• WHAT YOU SHOULD DO
Set down all of the records below exactly, please, omitting the images.
─── THE INPUT ───
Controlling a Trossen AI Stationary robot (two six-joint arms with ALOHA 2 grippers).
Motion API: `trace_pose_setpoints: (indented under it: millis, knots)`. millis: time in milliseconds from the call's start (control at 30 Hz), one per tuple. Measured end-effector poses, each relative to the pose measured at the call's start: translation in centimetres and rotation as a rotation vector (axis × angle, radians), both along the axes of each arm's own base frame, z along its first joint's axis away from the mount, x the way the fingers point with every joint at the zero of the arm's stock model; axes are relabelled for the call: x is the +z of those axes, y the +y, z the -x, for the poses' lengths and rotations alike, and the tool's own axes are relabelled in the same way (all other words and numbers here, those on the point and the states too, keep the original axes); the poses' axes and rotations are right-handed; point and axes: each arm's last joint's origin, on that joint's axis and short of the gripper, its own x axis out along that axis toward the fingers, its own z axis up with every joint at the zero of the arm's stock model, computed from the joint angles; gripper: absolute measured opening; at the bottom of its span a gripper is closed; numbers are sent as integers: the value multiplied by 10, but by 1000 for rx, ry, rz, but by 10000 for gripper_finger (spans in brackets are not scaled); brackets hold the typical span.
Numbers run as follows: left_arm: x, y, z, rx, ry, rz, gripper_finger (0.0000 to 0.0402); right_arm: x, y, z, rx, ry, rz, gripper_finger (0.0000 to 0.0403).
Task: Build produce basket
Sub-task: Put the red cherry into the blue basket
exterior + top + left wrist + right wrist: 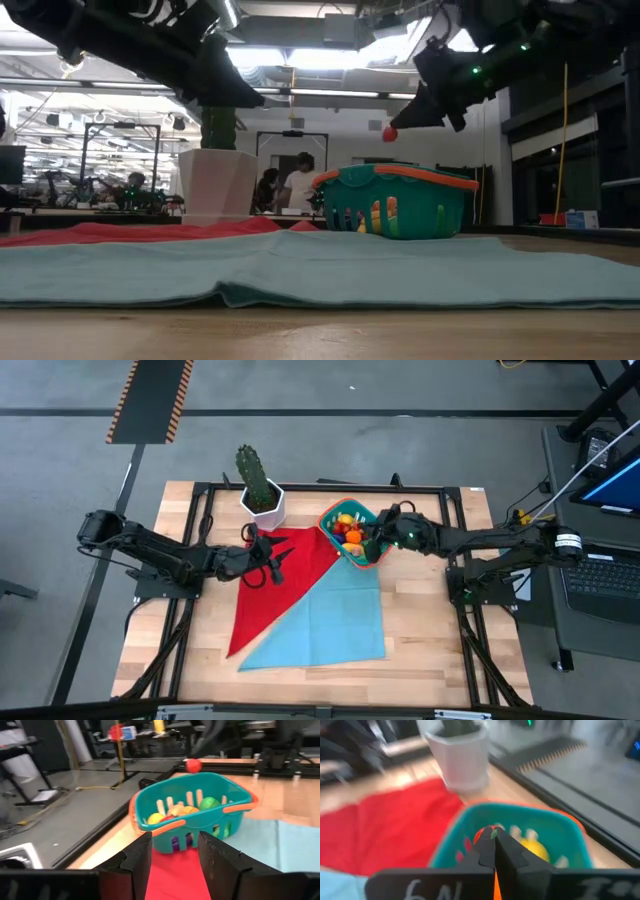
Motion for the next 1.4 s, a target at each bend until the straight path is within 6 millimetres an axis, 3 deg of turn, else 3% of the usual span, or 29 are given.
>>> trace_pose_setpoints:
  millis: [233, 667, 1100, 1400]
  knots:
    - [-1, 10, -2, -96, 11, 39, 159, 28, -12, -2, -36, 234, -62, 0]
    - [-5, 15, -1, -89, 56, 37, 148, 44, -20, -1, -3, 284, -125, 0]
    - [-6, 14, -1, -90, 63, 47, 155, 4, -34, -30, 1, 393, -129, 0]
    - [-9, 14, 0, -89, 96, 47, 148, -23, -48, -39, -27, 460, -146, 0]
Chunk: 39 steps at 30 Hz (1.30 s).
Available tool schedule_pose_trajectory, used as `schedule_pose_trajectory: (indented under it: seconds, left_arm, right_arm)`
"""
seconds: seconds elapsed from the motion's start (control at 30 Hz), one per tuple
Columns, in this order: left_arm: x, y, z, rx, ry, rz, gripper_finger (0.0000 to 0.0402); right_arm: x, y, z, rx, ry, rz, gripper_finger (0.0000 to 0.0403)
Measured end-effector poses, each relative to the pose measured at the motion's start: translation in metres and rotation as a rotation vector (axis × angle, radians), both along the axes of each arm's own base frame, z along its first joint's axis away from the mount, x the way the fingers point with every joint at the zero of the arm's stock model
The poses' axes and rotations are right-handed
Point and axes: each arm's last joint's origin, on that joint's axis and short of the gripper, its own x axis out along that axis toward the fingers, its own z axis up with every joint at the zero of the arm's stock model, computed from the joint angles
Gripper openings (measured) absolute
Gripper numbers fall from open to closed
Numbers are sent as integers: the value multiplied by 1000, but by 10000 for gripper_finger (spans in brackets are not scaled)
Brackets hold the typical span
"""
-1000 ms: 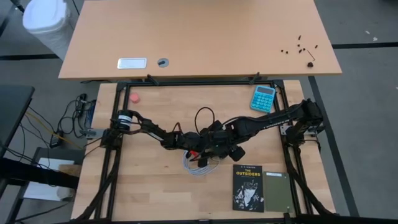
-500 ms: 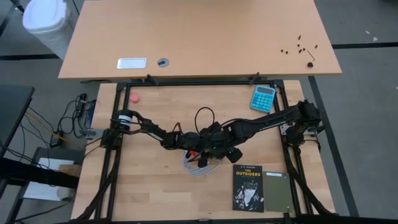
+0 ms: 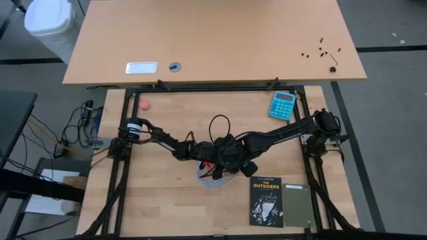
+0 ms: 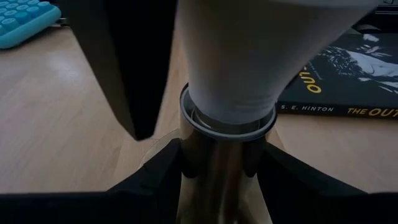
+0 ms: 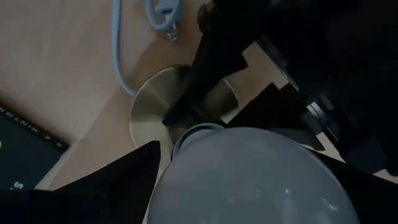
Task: Screw lightbulb
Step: Insert the white lightbulb into the silver lamp
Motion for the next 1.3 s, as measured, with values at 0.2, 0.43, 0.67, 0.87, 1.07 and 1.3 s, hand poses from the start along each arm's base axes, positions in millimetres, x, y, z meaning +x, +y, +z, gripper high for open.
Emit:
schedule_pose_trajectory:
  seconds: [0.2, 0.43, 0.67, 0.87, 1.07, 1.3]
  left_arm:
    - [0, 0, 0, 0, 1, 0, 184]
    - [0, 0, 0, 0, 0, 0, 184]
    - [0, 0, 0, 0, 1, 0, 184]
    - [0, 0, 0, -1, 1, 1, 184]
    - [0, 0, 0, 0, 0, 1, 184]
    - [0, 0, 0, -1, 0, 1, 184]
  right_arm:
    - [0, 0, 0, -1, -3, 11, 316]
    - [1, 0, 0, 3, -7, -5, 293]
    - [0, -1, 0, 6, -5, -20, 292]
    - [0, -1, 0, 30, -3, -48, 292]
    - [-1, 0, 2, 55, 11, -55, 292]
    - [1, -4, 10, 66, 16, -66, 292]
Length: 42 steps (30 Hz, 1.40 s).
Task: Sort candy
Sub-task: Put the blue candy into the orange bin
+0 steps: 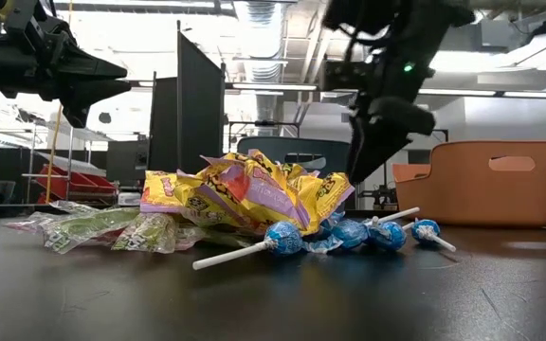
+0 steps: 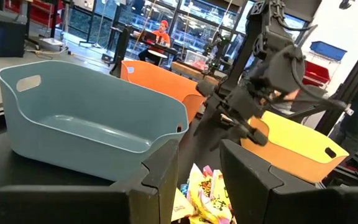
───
• ANSWER
Controlling a Trossen AI Stationary robot (two six-joint arms with ALOHA 2 grippers).
Motion API: `trace_pose_setpoints: (indented under it: millis, knots)`. millis: time in milliseconds from the call's start (control at 30 Hz), one per tuple. Measured end-effector poses, each relative to the pose measured at the call's start: translation in centimetres and rotation as a rotation vector (axis × angle, radians), both along the axes of each arm's own base frame, z along its first joint's axis away from the mount, x the way the fingers point with every joint at the zero of the arm's stock model; axes are relabelled for the call: x is the +z of those axes, y the +y, z the -x, for the poses' lengths and rotations alike, and the tool's own axes are relabelled in the same way (all other words and numbers here, those on the point and the states too, keep the original axes); the poses' axes and rotations are right-handed; point and axes: each arm's last joint's origin, on that joint's axis and short of the gripper, its own x axis out along that axis toward the fingers, its own z axis up with every joint at the zero of the arm's stock model, computed from the joint angles; gripper: absolute measured opening; at the bottom of its span a gripper is closed; numbers are sent as integers: the value multiplied by 10, but by 1000 for rx, ry, rz, but by 10000 for gripper_finger (spans in brackets are not scaled); brackets hold the typical span.
Numbers run as follows: left_arm: x, y, z, rx, ry, rz, gripper_finger (0.0000 to 0.0402); right_arm: x, y, z, rx, ry, rz, gripper_finger (0.0000 to 0.0403).
Task: Build produce basket
Sub-task: Put the red cherry into the blue basket
exterior + top + left wrist + right wrist: 
Motion for the next 1.4 s, a target at each bend until the straight path is within 6 millimetres an axis, 3 deg of turn, else 3% of the usual span, or 29 are given.
>>> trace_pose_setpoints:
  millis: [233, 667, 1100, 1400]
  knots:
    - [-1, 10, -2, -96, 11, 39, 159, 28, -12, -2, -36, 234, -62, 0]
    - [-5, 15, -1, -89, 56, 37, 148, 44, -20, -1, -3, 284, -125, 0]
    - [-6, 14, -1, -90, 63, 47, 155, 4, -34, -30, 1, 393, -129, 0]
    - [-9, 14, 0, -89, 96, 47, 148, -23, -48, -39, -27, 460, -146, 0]
Chunk: 39 steps at 30 Hz (1.30 s).
Available tool schedule_pose_trajectory, used as `schedule_pose_trajectory: (indented under it: seconds, left_arm, right_arm)`
"""
seconds: seconds elapsed from the motion's start (control at 30 Hz), one per tuple
Columns, in this order: left_arm: x, y, z, rx, ry, rz, gripper_finger (0.0000 to 0.0402); right_arm: x, y, z, rx, ry, rz, gripper_finger (0.0000 to 0.0403)
Measured end-effector poses, each relative to the pose measured at the motion's start: translation in metres and rotation as a rotation vector (axis × angle, radians), both along the axes of each arm's own base frame, z along its first joint's axis away from the mount, x the way the fingers point with every joint at the zero of the arm's stock model
The poses' axes and rotations are right-handed
Point and axes: each arm's last joint's origin, on that joint's axis and short of the gripper, its own x axis out along that axis toward the fingers, its own z axis up with every joint at the zero of the arm's stock model, computed from the joint angles
Gripper openings (measured) absolute
Gripper numbers fall from open to closed
Numbers are sent as integers: the value multiplied by 1000, but by 10000 for gripper_finger (spans in brackets are not scaled)
Brackets hold the typical span
"""
-1000 ms: 
-500 ms: 
+0 ms: 
+0 ms: 
+0 ms: 
Task: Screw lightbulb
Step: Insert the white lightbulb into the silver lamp
Motion for the next 1.3 s, as measured, with values at 0.2, 0.43, 0.67, 0.87, 1.07 and 1.3 s, hand poses from the start along each arm's base axes, positions in millimetres, x, y, z meaning +x, +y, +z, gripper high for open.
Emit:
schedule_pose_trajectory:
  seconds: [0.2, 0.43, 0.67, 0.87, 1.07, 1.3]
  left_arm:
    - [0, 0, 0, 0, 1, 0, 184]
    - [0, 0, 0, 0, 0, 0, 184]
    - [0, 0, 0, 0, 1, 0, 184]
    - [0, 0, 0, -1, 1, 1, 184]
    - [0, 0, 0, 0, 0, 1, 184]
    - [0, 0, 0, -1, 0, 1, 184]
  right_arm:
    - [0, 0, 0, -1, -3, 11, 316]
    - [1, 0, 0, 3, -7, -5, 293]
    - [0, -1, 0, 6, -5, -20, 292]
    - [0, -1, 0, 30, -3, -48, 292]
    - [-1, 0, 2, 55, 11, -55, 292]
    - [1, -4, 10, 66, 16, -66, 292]
Length: 42 steps (30 Hz, 1.40 s).
Task: Sort candy
Sub-task: Put the blue candy into the orange bin
+0 steps: 
+0 steps: 

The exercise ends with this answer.